Solved: How to know if I am using NAT and or PAT for internet connections

agrayson · ‎08-17-2004

Hello

I have a PIX 525 6.3 and I have a dumb question ...I do a show xlate and I can see that I am using PAT for internet connections....The old FW guy says we are Nating for the internet. what command can I run to confirm this...because looks like to me we are using PAT and not NAT for internet connections. I am te Cisco router and switch Engineer but I now have the PIX responsibilty and I want to make sure everything is correct.

Thanks

jmia · ‎08-17-2004

No question is a DUMB question!!

Issue cmd: sho xlate detail and also sho conn detail and this will show you what your looking for.

Hope this helps

Jay

View solution in original post

jmia · ‎08-17-2004

Have got on you pix config:

global (outside) 1 interface

nat (inside) 1 0.0.0.0 0.0.0.0 0 0

If so, then you are using NAT on your inside network mapped to a public (global) address, in the above, to one public ip address.

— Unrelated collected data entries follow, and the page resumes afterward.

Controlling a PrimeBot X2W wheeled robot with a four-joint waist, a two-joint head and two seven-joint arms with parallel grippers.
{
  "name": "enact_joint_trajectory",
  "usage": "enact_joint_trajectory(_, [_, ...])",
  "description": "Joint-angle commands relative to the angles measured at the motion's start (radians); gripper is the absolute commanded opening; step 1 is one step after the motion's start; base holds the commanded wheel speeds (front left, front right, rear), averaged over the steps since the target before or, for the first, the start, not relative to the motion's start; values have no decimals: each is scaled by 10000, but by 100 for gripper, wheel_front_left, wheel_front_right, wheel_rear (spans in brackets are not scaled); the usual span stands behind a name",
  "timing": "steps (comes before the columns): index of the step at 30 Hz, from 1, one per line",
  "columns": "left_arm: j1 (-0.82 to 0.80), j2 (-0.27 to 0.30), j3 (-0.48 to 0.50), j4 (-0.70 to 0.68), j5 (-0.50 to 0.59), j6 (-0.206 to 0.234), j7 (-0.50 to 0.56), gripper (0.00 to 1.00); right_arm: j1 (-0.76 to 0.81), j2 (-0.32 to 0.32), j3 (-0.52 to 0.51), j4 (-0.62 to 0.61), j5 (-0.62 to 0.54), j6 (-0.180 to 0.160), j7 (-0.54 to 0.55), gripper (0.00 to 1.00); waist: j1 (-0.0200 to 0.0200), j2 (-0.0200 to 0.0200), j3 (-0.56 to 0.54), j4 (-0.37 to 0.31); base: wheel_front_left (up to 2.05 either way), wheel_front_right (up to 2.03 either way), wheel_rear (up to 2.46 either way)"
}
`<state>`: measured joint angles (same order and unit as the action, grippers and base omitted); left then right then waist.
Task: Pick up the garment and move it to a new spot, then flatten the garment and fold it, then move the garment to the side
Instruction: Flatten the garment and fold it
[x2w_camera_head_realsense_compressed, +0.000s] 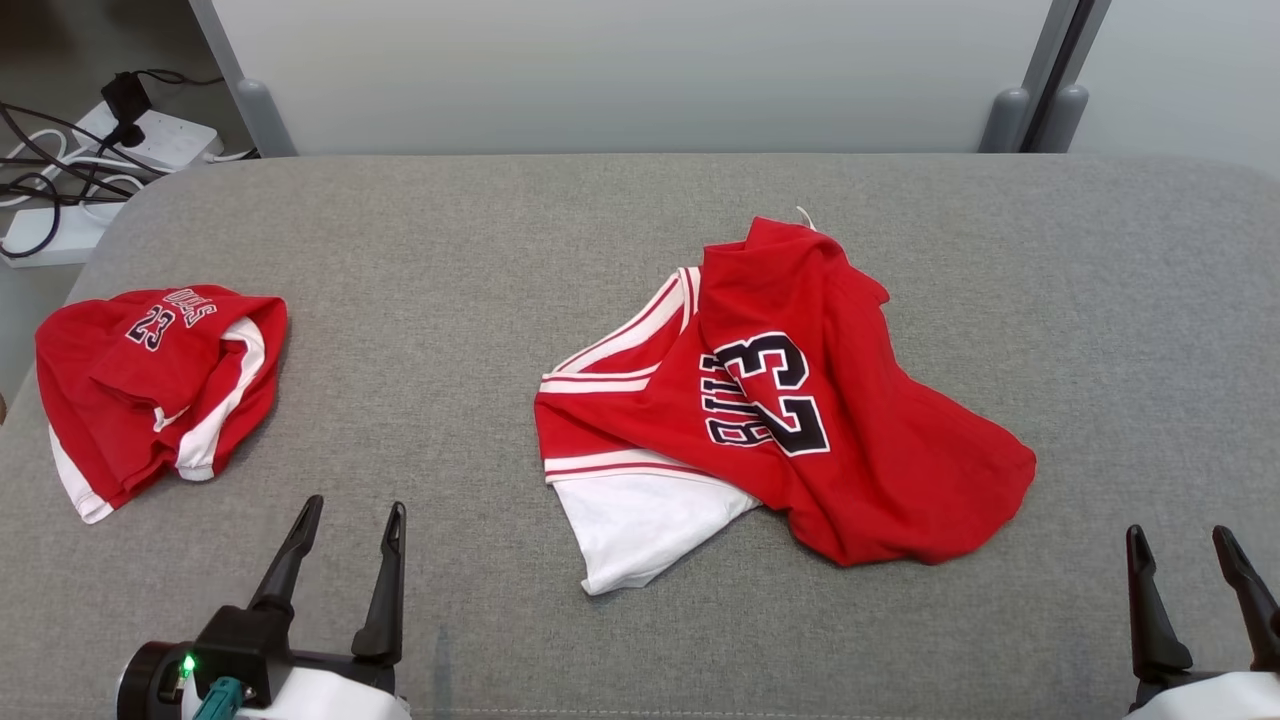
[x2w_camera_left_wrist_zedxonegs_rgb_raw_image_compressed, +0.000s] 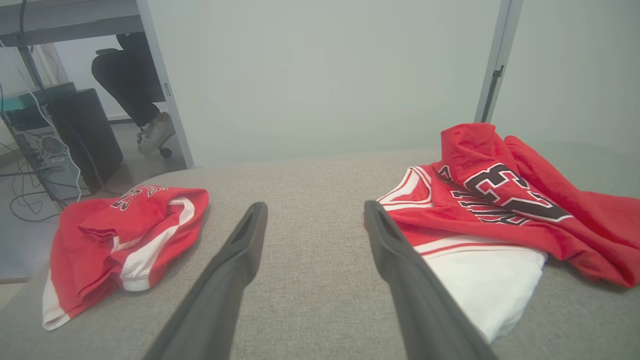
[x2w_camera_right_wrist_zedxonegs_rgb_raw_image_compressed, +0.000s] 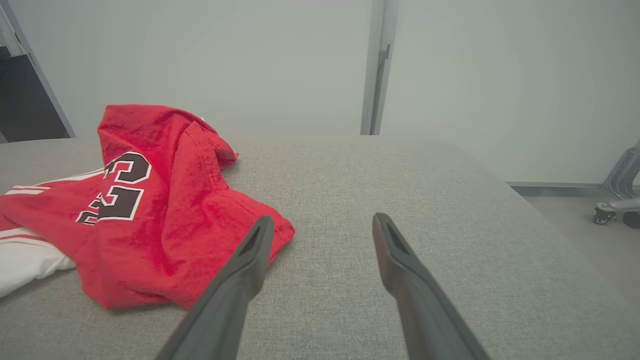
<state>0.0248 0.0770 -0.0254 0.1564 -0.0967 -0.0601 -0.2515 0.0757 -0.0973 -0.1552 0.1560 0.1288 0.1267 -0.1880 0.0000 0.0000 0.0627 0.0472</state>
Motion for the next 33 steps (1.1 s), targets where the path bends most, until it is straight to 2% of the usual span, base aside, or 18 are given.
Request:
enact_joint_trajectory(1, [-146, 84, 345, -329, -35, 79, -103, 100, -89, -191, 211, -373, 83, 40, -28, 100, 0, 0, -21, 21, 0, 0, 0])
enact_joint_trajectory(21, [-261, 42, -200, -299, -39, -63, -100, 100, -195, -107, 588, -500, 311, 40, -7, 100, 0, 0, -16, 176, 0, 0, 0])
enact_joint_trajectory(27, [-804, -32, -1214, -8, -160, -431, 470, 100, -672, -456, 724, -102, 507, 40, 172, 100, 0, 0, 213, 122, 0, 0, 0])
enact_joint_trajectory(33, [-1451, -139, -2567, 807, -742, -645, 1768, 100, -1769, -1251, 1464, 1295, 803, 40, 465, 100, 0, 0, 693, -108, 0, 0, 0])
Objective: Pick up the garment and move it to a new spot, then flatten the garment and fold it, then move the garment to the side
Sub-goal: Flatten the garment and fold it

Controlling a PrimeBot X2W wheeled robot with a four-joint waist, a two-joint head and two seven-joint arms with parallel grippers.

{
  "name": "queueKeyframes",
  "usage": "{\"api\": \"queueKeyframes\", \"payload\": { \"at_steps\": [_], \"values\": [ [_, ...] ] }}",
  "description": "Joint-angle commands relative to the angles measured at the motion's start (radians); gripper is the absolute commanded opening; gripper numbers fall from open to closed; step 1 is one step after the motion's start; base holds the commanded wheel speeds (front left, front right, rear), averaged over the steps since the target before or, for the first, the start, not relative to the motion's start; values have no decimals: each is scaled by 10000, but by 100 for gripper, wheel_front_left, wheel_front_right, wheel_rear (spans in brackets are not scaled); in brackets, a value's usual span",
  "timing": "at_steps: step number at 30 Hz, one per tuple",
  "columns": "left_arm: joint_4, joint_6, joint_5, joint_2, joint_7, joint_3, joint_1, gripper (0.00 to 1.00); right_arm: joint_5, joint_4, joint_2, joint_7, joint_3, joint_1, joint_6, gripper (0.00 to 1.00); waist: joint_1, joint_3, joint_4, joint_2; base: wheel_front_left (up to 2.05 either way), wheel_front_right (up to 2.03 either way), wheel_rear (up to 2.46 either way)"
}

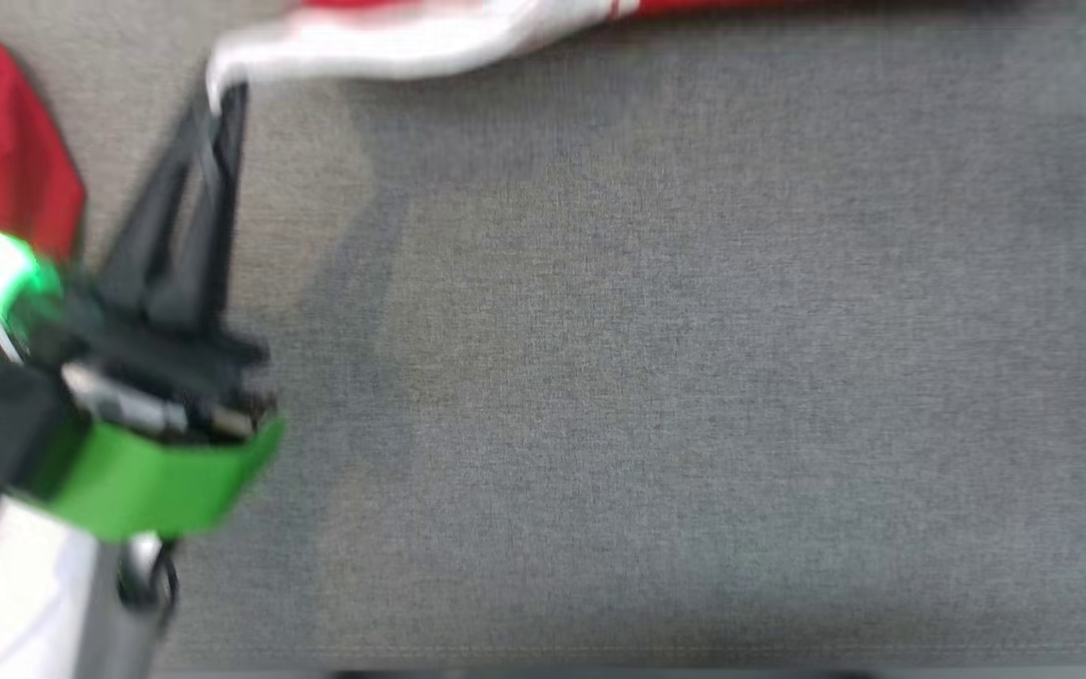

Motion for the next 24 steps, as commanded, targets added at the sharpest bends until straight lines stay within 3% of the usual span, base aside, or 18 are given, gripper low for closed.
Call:
{"api": "queueKeyframes", "payload": {
  "at_steps": [1,7,13,19,24],
  "values": [
    [8,-18,-111,-70,-2,67,771,0,40,-123,171,-30,-142,643,-2,0,0,-1350,-314,0,0,0,0],
    [23,35,-236,-422,-2,180,3811,0,-119,-419,731,-28,-201,3068,-2,0,0,-2405,-736,0,0,0,0],
    [123,137,-113,-822,-2,305,5499,0,-180,-441,1142,-29,-401,4380,-2,0,0,-2915,-895,0,0,0,0],
    [125,169,-7,-873,-2,137,6325,0,-146,-621,1339,-29,-594,5376,-2,0,0,-3148,-929,0,0,0,0],
    [438,237,130,-801,233,63,5992,0,-55,-301,1391,-29,-266,5404,-2,0,0,-3051,-961,0,0,0,0]
  ]
}}
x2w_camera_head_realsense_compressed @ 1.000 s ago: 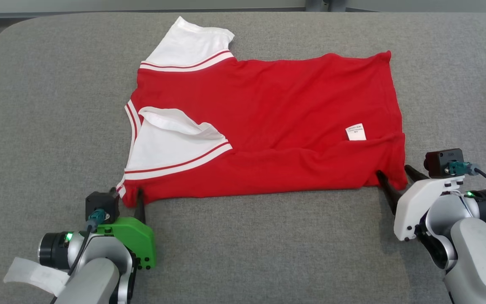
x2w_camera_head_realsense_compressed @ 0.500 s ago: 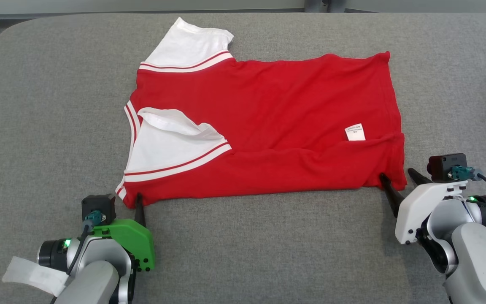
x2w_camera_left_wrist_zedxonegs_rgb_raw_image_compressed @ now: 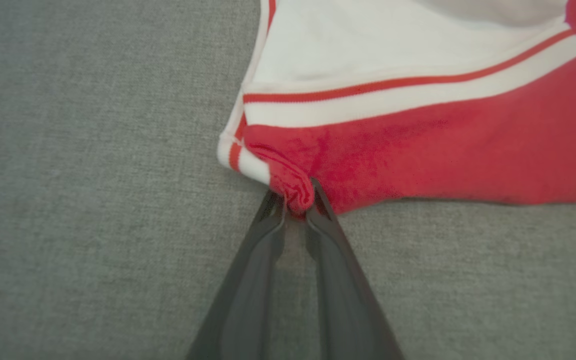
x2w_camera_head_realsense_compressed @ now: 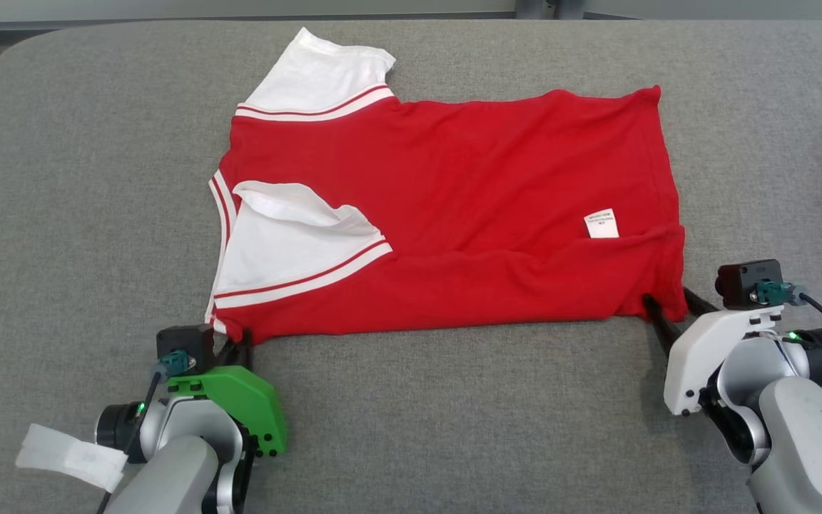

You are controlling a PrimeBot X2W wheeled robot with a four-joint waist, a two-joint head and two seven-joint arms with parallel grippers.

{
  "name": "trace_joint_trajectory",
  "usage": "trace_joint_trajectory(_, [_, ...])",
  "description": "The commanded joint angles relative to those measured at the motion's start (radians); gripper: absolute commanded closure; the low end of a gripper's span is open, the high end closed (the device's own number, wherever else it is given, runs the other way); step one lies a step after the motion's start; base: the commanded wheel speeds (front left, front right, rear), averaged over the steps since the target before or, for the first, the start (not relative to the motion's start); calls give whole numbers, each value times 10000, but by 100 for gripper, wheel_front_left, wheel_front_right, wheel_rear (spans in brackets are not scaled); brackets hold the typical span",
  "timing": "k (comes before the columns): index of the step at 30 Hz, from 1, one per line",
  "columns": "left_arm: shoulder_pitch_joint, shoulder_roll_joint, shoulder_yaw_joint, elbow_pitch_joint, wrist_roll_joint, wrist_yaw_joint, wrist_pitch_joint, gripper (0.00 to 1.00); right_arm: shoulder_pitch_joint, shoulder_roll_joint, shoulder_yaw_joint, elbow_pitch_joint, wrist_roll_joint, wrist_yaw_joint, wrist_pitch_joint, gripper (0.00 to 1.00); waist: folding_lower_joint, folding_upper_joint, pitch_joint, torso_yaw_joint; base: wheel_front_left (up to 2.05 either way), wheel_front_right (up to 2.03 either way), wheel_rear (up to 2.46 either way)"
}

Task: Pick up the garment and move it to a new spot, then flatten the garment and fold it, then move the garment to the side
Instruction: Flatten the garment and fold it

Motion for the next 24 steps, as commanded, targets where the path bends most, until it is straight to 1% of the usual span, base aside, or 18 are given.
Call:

And issuing cmd sho nat and sho global on the FW will let you know too.

Hope this helps

Jay

agrayson · ‎08-17-2004

Jay

Thanks...told you was dumb and yes I have that statement...I understand ...I guess I was wanting a way to look at the NAT pool and see the private IP> then >NAT IP then >global IP ..ie 192.168.16.2>10.1.1.1.1>199.72.86.177...is that possible?

Thanks again

piseli · ‎08-17-2004

Here is a configuration example:

http://www.cisco.com/en/US/partner/products/hw/vpndevc/ps2030/products_tech_note09186a00800b6e1a.shtml

Commands:

pix# sh nat

nat (inside) 1 192.168.1.0 255.255.255.0 0 0

# allows 192.168.1.0 network to use nat/global "1"

pix# sh global

global (outside) 1 interface

# allows all 192.168.1.0 host to PAT to the outside IP address.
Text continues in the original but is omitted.